Solche „Genscheren“ stellen Bakterien normalerweise selbst her, um Viren unschädlich zu machen. Diese Viren „spritzen“ bekanntlich ihre eigene DNA in die Bakterien, um sie zur Produktion neuer Viren „umzuprogrammieren“, wodurch die Bakterien schließlich absterben. Mit diesen „Genscheren“ zerschneidet das Bakterium die Virus-DNA, so dass diese Umprogrammierung nicht stattfinden kann. In den 1980er Jahren entdeckte man jedoch einen noch weitaus raffinierteren Mechanismus, mit dem sich Bakterien gegen Viren verteidigen, eben den CRISPR/Cas9-Komplex. Dringt Virus-DNA in die Bakterienzelle ein, so „speichert“ das Bakterium 20 bis 70 Basenpaare lange Ausschnitte der genetischen Information des Virus in ihrer eigenen DNA. Aus diesen Ausschnitten stellt es die CRSPR-RNA her, die sich mit einer besonderen Art von „Genschere“, nämlich dem Cas9-Protein, verbinden kann. Wird das Bakterium noch einmal von diesem Virus befallen, nutzt das Cas9-Protein die CRISPR-RNA, um die Virus-DNA aufgrund der gleichen Basenfolge zu erkennen, zu zerschneiden und so unschädlich zu machen. Der Schnitt kann jetzt hochspezifisch erfolgen, weil die Basenfolge präzise einem recht langen Abschnitt der Virus-DNA entspricht.

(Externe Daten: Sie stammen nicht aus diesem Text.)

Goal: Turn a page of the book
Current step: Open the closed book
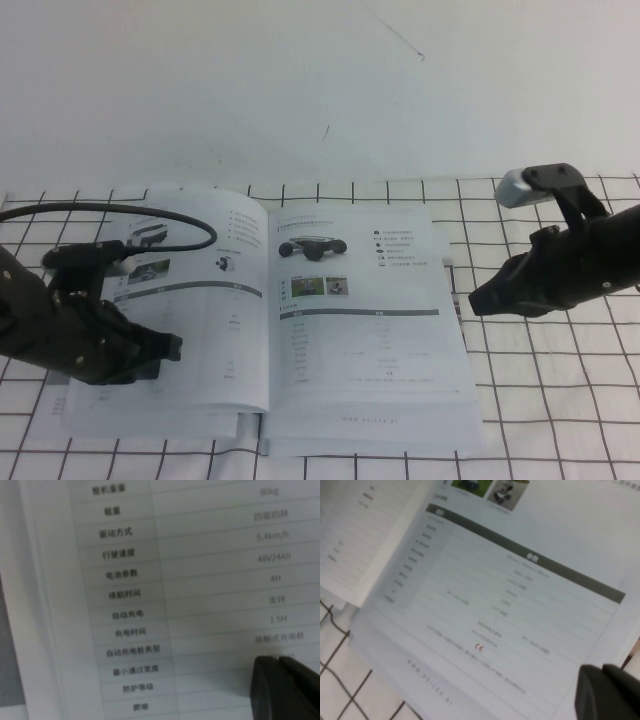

Erbinformationen austauschen
Hatte man diesen Mechanismus erst einmal entdeckt, dann lag es auf der Hand, dass man das Cas9-Protein statt mit Virus-RNA mit jeder beliebigen Basenfolge „füttern“ und der entsprechende CRISPR/Cas9-Komplex jedes DNA-Molekül sehr genau an einer vorher bestimmten Stelle schneiden kann. Im Zusammenspiel der beiden Moleküle ergibt sich also so etwas wie die Suchfunktion eines Textverarbeitungsprogrammes. Man braucht nur das Wort „Shavenbaby-Knockout-Mutante“ in das CRISPR-Feld eingeben und die Cas9-Suchfunktion wird das Wort im nebenstehenden Text finden und schneiden: „Shavenbaby-Knock out-Mutante“. Und natürlich funktioniert ein solcher CRISPR/Cas9-Komplex auch in pflanzlichen, tierischen oder menschlichen Zellen. Im Gegensatz zum Text in einem Textverarbeitungsprogramm belässt es eine Zelle allerdings nicht bei einem „Leerzeichen“ zwischen den zerschnittenen Wortteilen, sondern „repariert“ die für sie lebensgefährliche Bruchstelle der DNA. Dabei entstehen allerdings fast immer Fehler – eben Mutationen – die das entsprechende Gen funktionsunfähig machen. In unserer Analogie wird aus „Shavenbaby-Knockout-Mutante“ vielleicht „Shavenbaby-Koch-Mutante“. Anders als bei der konventionellen Mutagenitätszüchtung tritt diese Mutation aber zielgerichtet an einer vorher festgelegten Stelle und optimaler Weise nirgendwo sonst im gesamten Erbgut der Zelle auf – es sei denn das Wort kommt wie in unserem Text mehrmals vor. Dann kann es dennoch zu einer „Off-Target-Mutation“ kommen, also zu einem unbeabsichtigten Schnitt an der „falschen“ Stelle des Erbgutes, wie man ihn auch bei He Jiankuis Experiment vermutet.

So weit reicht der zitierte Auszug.